#### Requirement:
Give the listing again word for word. Skip the pictures.

#### Data shown:
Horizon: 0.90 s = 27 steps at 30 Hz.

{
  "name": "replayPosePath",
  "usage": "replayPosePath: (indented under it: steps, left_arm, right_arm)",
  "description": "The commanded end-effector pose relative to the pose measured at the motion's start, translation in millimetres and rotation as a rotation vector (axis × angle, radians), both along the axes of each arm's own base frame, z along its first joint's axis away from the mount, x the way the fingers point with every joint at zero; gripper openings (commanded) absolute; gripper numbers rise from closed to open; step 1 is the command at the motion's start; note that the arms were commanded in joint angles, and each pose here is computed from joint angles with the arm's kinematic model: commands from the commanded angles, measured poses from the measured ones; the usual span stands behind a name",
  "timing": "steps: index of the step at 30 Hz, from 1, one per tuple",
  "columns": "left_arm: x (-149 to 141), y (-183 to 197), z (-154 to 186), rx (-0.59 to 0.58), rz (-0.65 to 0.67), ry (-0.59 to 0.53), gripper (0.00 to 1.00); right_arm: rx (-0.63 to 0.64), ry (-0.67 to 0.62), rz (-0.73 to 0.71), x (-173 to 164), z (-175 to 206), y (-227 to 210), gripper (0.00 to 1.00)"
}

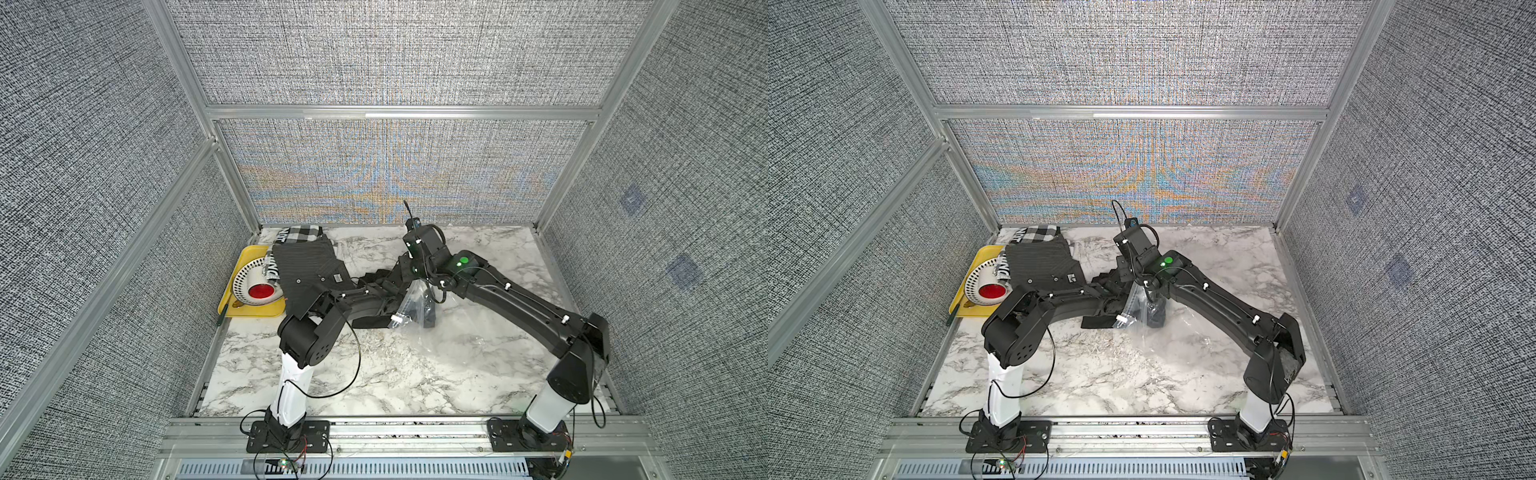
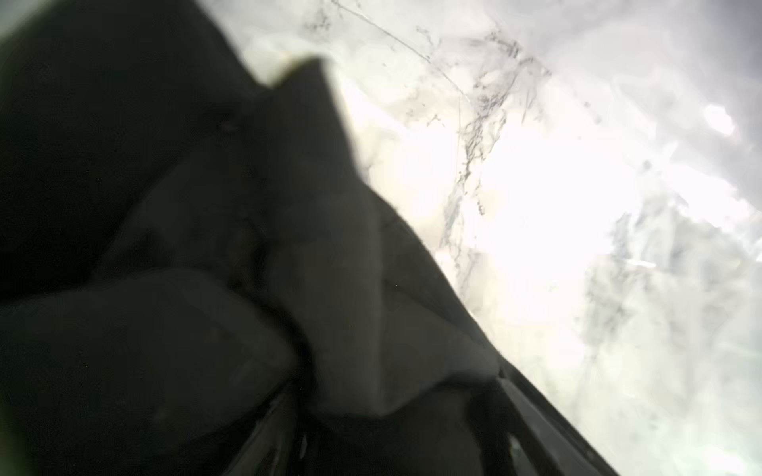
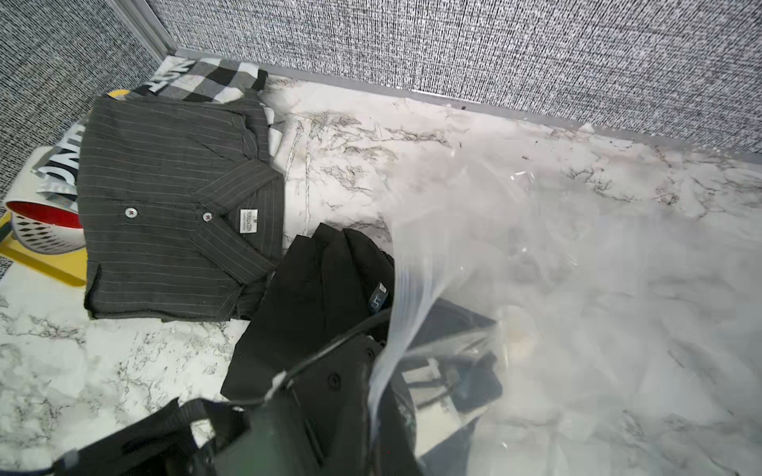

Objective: Place the folded shirt into the vacuum bag
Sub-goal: Place the shirt in the vacuum bag.

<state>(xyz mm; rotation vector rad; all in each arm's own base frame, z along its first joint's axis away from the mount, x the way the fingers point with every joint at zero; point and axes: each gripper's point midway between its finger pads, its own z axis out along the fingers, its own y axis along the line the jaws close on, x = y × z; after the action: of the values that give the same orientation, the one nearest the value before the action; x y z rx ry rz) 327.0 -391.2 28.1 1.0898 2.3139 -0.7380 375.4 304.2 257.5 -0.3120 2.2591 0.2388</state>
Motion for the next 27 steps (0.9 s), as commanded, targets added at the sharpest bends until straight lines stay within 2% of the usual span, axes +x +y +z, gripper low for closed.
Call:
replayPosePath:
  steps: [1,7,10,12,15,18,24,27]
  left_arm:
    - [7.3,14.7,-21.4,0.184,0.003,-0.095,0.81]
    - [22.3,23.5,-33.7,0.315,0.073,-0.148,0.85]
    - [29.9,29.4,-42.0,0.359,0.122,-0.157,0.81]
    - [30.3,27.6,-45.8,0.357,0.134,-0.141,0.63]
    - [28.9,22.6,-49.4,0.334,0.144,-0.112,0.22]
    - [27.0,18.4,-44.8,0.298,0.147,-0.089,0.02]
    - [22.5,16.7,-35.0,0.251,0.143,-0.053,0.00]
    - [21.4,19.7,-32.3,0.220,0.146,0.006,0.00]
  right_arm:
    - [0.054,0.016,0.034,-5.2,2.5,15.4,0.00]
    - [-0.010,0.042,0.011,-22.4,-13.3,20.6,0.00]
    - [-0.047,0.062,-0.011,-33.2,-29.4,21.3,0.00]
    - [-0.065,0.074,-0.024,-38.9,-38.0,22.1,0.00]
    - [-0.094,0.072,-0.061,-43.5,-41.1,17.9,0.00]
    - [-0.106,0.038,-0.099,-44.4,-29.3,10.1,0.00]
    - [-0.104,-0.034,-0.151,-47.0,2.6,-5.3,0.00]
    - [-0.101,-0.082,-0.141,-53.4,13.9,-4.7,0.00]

#### Task output:
Horizon: 0.90 s = 27 steps at 30 Hz.

{
  "name": "replayPosePath",
  "usage": "replayPosePath: (indented under it: steps, left_arm, right_arm)",
  "description": "The commanded end-effector pose relative to the pose measured at the motion's start, translation in millimetres and rotation as a rotation vector (axis × angle, radians), both along the axes of each arm's own base frame, z along its first joint's axis away from the mount, x the way the fingers point with every joint at zero; gripper openings (commanded) absolute; gripper numbers rise from closed to open; step 1 is the command at the motion's start; note that the arms were commanded in joint angles, and each pose here is computed from joint angles with the arm's kinematic model: commands from the commanded angles, measured poses from the measured ones; the usual span stands behind a name",
  "timing": "steps: index of the step at 30 Hz, from 1, one per tuple",
  "columns": "left_arm: x (-149 to 141), y (-183 to 197), z (-154 to 186), rx (-0.59 to 0.58), rz (-0.65 to 0.67), ry (-0.59 to 0.53), gripper (0.00 to 1.00); right_arm: rx (-0.63 to 0.64), ry (-0.67 to 0.62), rz (-0.73 to 0.71), x (-173 to 164), z (-175 to 206), y (-227 to 210), gripper (0.00 to 1.00)"
}


Objective: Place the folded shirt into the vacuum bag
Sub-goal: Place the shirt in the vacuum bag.

<state>(xyz mm; rotation vector rad; all in each arm's own base frame, z along its first joint's axis away from the mount, x the way the fingers point with every joint at zero; point and axes: each gripper's point midway between its finger pads, its own z axis out along the fingers, its own y axis along the line the jaws close on, x = y × z; after the action: of the values that give the same orientation, the one nearest the value before the action; x y z rx ry rz) 327.0 -391.2 28.1 1.0898 2.3139 -0.7380 375.4 304.2 257.5 -0.3120 2.2591 0.2388</state>
Motion for the next 27 steps (0.9 s), as commanded, targets added at the sharpest bends until straight lines stay within 2% of the usual span, axes +x +y +z, gripper low for closed.
Call:
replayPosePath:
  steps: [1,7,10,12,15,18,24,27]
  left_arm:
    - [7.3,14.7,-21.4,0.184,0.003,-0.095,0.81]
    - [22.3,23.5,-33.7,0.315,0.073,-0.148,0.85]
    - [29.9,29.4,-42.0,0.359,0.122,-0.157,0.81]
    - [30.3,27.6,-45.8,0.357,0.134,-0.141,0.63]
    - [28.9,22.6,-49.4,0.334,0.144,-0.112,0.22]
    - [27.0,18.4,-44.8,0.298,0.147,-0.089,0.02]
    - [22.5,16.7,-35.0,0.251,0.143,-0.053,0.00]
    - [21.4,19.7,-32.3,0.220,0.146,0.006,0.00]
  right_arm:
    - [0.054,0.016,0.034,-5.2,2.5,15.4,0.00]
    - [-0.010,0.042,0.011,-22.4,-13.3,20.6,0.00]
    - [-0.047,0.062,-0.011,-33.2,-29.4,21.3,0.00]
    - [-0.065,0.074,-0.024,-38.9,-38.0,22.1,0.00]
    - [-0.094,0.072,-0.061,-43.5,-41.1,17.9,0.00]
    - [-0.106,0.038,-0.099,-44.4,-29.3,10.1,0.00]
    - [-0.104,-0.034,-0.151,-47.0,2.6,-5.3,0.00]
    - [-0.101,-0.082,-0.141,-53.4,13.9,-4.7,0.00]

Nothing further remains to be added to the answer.